Exercise requirements
Each line of the material below with the word "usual" is to be reported.

● ● ● ●

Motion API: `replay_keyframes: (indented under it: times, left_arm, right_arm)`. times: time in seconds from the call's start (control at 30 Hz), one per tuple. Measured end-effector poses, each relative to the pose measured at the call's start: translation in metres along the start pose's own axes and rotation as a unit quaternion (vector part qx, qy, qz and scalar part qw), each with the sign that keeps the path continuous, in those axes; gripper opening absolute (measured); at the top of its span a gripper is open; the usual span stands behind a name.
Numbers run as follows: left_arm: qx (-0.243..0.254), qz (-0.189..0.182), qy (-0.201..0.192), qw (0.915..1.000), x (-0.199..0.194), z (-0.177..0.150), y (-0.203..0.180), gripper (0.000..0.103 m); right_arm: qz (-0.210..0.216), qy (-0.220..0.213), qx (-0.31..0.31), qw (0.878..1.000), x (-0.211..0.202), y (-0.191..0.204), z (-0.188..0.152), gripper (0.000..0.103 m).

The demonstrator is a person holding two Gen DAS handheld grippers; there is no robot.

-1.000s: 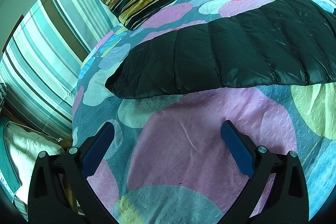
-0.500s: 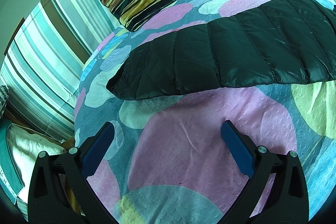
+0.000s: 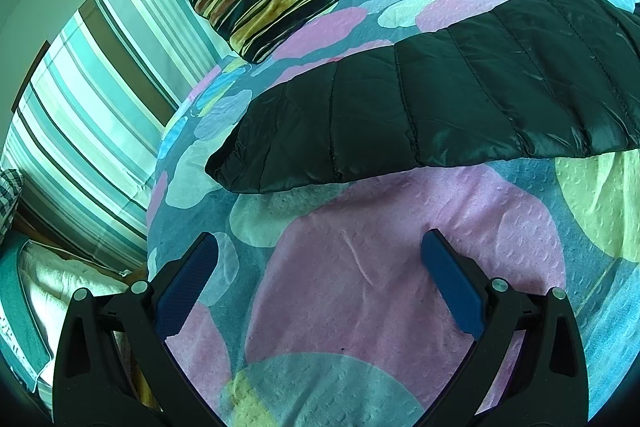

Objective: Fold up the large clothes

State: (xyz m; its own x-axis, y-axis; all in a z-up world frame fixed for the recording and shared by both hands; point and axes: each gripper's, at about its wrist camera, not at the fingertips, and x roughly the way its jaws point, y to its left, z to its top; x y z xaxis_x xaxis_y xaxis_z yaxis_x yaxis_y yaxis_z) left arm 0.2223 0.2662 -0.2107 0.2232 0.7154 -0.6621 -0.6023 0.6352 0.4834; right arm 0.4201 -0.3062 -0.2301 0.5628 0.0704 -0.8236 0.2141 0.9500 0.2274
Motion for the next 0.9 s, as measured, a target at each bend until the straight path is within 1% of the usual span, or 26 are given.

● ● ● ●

Result below
Motion API: `replay_keyframes: (indented under it: times, left_arm, right_arm)`. times: time in seconds from the call's start (control at 30 Hz), one per tuple. Measured end-effector poses, each relative to the pose measured at the call's start: translation in metres along the start pose's own axes and rotation as a unit quaternion (vector part qx, qy, qz and scalar part qw), each with the sign that keeps the path continuous, in those axes; gripper opening absolute (measured); at the top of its span a gripper is open; the usual span stands behind a name.
Motion for the next 0.9 s, as measured, a target at each bend until the straight path is within 1% of the usual span, or 26 are given.

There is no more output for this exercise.